■ **Try it**: Your task is to count the lines of the entries below that include the word "named" and to give only the resulting number.
_ _ _ _ _ _ _
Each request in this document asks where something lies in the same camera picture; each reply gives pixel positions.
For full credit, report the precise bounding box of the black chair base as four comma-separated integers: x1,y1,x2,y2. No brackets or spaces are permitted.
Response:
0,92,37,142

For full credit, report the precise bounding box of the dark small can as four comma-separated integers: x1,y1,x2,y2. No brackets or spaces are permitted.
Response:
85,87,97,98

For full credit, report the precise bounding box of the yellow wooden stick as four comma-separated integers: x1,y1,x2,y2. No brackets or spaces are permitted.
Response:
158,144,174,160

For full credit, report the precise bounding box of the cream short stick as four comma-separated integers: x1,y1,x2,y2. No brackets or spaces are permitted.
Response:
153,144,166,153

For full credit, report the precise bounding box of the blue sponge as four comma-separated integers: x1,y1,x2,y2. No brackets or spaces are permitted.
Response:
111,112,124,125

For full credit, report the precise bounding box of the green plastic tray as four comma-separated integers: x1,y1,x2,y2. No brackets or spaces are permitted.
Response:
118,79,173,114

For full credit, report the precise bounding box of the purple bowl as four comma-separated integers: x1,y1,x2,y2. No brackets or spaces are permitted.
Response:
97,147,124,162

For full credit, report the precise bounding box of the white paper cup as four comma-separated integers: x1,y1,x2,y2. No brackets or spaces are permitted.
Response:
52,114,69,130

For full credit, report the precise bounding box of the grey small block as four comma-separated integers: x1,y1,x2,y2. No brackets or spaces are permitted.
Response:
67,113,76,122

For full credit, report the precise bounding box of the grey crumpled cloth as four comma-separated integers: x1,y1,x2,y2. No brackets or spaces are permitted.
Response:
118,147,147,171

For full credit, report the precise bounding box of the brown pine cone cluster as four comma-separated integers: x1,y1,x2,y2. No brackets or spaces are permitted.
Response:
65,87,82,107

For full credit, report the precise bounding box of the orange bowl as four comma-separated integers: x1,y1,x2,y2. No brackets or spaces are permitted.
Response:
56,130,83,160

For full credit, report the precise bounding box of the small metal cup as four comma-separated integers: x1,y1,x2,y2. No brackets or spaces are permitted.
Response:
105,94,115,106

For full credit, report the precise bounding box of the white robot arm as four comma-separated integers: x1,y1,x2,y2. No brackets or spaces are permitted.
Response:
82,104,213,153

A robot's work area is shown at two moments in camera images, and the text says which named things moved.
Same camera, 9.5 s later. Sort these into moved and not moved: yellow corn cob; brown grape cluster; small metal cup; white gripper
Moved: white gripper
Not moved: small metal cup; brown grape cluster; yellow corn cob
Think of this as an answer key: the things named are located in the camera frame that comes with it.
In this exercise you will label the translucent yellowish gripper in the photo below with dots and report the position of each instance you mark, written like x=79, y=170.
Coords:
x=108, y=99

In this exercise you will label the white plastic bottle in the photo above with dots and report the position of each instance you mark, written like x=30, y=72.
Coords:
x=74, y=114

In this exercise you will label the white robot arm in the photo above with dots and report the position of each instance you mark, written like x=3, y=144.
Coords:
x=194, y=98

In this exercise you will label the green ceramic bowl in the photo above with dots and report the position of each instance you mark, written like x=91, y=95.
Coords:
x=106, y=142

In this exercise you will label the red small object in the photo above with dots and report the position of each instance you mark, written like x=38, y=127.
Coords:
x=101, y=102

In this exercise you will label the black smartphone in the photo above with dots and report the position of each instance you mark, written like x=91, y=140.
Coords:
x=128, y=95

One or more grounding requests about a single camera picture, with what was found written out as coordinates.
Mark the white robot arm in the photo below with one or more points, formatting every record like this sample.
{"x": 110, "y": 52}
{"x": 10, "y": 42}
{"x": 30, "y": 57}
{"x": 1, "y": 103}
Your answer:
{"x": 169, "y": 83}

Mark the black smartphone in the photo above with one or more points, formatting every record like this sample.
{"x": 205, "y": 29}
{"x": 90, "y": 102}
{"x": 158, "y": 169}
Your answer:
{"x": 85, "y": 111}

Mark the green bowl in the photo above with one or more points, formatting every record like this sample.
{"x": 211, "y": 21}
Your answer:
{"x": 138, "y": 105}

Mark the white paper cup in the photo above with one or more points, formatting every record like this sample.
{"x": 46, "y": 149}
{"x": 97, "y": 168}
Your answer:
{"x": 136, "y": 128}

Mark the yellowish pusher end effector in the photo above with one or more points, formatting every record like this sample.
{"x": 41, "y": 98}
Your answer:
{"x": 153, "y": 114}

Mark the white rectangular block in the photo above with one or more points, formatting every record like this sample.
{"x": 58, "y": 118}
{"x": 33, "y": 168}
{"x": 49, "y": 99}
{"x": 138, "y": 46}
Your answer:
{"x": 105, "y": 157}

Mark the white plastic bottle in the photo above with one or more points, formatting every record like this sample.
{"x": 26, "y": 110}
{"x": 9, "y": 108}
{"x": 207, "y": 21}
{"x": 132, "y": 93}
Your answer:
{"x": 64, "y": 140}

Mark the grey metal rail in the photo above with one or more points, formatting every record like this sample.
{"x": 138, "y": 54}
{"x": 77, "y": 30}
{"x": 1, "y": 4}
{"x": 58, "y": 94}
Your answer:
_ _ _ _ _ _ _
■ **Result for this exercise**: 2